Program in Neuroscience and MD-PhD Program, Harvard Medical School , Boston, Massachusetts.
Center for Brain Science and Department of Psychology, Harvard University , Cambridge, Massachusetts.
J Neurophysiol. 2019 May 1;121(5):1748-1760. doi: 10.1152/jn.00817.2018. Epub 2019 Mar 13.

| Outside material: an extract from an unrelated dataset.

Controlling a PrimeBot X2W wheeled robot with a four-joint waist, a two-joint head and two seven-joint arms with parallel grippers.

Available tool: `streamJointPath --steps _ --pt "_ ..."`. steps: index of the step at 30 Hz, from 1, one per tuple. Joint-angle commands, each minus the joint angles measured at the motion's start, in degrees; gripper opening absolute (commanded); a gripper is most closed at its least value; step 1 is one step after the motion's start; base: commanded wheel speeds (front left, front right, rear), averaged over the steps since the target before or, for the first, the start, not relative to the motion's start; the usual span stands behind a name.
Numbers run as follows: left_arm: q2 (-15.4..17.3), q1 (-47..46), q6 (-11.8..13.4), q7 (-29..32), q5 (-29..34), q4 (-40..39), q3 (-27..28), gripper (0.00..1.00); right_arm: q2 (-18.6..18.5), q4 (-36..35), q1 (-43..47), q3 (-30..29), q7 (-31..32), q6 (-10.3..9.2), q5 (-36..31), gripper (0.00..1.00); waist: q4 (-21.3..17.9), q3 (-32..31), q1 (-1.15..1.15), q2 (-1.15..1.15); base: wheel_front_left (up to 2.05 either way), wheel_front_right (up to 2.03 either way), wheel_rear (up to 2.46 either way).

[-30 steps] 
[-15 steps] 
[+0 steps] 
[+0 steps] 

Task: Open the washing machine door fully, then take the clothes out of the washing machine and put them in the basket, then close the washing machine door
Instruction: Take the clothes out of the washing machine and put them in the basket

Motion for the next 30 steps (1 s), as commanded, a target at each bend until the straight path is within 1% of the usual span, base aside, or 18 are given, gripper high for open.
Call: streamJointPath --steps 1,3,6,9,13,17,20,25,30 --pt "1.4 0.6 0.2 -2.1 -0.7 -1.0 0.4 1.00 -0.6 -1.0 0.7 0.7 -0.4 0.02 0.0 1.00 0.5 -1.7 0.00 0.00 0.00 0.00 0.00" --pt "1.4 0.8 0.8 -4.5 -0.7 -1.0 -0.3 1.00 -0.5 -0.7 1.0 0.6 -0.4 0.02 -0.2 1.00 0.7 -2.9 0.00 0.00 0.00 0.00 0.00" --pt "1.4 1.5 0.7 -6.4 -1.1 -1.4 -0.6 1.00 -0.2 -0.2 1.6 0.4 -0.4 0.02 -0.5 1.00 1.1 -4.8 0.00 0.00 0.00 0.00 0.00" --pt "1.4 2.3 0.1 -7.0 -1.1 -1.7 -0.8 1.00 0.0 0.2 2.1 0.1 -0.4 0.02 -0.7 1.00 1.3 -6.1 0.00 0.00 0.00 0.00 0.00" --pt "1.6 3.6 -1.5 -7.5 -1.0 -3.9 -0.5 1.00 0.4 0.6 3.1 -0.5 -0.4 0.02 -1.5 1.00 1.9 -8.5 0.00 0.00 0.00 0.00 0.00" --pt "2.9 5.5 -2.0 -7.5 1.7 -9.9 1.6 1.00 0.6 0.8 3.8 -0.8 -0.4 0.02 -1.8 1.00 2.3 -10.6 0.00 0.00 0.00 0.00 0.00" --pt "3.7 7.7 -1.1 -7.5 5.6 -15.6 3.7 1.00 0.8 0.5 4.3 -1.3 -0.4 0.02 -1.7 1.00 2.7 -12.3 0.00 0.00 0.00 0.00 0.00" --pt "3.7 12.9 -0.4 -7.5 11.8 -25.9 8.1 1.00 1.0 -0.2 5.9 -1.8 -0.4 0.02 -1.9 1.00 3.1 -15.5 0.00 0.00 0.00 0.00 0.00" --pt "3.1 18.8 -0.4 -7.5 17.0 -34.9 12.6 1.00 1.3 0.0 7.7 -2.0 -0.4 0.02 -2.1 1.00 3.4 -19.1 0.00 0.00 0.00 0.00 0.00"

The modulation of interval timing by dopamine (DA) has been well established over decades of research. The nature of this modulation, however, has remained controversial: Although the pharmacological evidence has largely suggested that time intervals are overestimated with higher DA levels, more recent optogenetic work has shown the opposite effect. In addition, a large body of work has asserted DA's role as a "reward prediction error" (RPE), or a teaching signal that allows the basal ganglia to learn to predict future rewards in reinforcement learning tasks. Whether these two seemingly disparate accounts of DA may be related has remained an open question. By taking a reinforcement learning-based approach to interval timing, we show here that the RPE interpretation of DA naturally extends to its role as a modulator of timekeeping and furthermore that this view reconciles the seemingly conflicting observations. We derive a biologically plausible, DA-dependent plasticity rule that can modulate the rate of timekeeping in either direction and whose effect depends on the timing of the DA signal itself. This bidirectional update rule can account for the results from pharmacology and optogenetics as well as the behavioral effects of reward rate on interval timing and the temporal selectivity of striatal neurons. Hence, by adopting a single RPE interpretation of DA, our results take a step toward unifying computational theories of reinforcement learning and interval timing. How does dopamine (DA) influence interval timing? A large body of pharmacological evidence has suggested that DA accelerates timekeeping mechanisms. However, recent optogenetic work has shown exactly the opposite effect. In this article, we relate DA's role in timekeeping to its most established role, as a critical component of reinforcement learning. This allows us to derive a neurobiologically plausible framework that reconciles a large body of DA's temporal effects, including pharmacological, behavioral, electrophysiological, and optogenetic.
几十年来的研究已经证实,多巴胺(DA)可以调节时间间隔。然而,这种调节的性质一直存在争议:尽管药理学证据表明,随着 DA 水平的升高,时间间隔会被高估,但最近的光遗传学研究表明了相反的效果。此外,大量研究断言 DA 作为“奖励预测误差”(RPE)的作用,或者说是一种教学信号,使基底神经节能够在强化学习任务中学习预测未来奖励。这些关于 DA 的两种看似不同的解释是否相关,一直是一个悬而未决的问题。通过采用基于强化学习的方法来研究时间间隔,我们在这里表明,DA 的 RPE 解释自然延伸到其作为时间保持的调节剂的作用,并且这种观点调和了看似相互矛盾的观察结果。我们推导出一种具有生物学合理性的、依赖于 DA 的可塑性规则,该规则可以在两个方向上调节计时的速度,其效果取决于 DA 信号本身的时间。这种双向更新规则可以解释药理学和光遗传学的结果,以及奖励率对时间间隔的行为影响以及纹状体神经元的时间选择性。因此,通过采用对 DA 的单一 RPE 解释,我们的结果朝着统一强化学习和时间间隔的计算理论迈出了一步。
多巴胺(DA)如何影响时间间隔?大量药理学证据表明,DA 会加速计时机制。然而,最近的光遗传学研究表明了完全相反的效果。在本文中,我们将 DA 在计时中的作用与其最确定的作用联系起来,即作为强化学习的关键组成部分。这使我们能够推导出一个神经生物学上合理的框架,调和大量 DA 的时间效应,包括药理学、行为学、电生理学和光遗传学。